[[ COLLECTED DATA open ]]

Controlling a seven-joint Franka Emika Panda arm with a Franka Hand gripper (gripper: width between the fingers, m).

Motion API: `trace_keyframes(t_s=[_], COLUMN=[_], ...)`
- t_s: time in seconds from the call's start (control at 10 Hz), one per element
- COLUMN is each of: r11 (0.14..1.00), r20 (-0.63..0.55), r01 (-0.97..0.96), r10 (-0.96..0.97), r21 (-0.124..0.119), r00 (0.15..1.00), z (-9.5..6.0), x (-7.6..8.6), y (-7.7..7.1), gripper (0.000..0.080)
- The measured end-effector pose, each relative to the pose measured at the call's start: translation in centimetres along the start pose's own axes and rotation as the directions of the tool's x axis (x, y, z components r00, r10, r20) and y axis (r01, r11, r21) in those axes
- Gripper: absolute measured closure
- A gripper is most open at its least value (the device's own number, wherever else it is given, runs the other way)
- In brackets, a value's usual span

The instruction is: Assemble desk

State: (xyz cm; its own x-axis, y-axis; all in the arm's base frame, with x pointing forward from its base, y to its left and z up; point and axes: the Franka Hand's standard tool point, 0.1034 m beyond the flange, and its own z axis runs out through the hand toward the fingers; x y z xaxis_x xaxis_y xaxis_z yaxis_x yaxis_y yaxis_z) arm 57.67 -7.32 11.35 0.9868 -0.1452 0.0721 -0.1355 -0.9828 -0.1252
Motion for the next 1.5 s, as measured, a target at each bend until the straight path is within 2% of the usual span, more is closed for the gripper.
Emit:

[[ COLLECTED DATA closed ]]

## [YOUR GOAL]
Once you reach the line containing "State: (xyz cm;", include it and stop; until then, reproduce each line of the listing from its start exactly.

## [OUTPUT FOR THIS EXERCISE]
Controlling a seven-joint Franka Emika Panda arm with a Franka Hand gripper (gripper: width between the fingers, m).

Motion API: `trace_keyframes(t_s=[_], COLUMN=[_], ...)`
- t_s: time in seconds from the call's start (control at 10 Hz), one per element
- COLUMN is each of: r11 (0.14..1.00), r20 (-0.63..0.55), r01 (-0.97..0.96), r10 (-0.96..0.97), r21 (-0.124..0.119), r00 (0.15..1.00), z (-9.5..6.0), x (-7.6..8.6), y (-7.7..7.1), gripper (0.000..0.080)
- The measured end-effector pose, each relative to the pose measured at the call's start: translation in centimetres along the start pose's own axes and rotation as the directions of the tool's x axis (x, y, z components r00, r10, r20) and y axis (r01, r11, r21) in those axes
- Gripper: absolute measured closure
- A gripper is most open at its least value (the device's own number, wherever else it is given, runs the other way)
- In brackets, a value's usual span

The instruction is: Assemble desk

State: (xyz cm; its own x-axis, y-axis; all in the arm's base frame, with x pointing forward from its base, y to its left and z up; point and axes: the Franka Hand's standard tool point, 0.1034 m beyond the flange, and its own z axis runs out through the hand toward the fingers; x y z xaxis_x xaxis_y xaxis_z yaxis_x yaxis_y yaxis_z) arm 57.67 -7.32 11.35 0.9868 -0.1452 0.0721 -0.1355 -0.9828 -0.1252

No additional answer is needed here.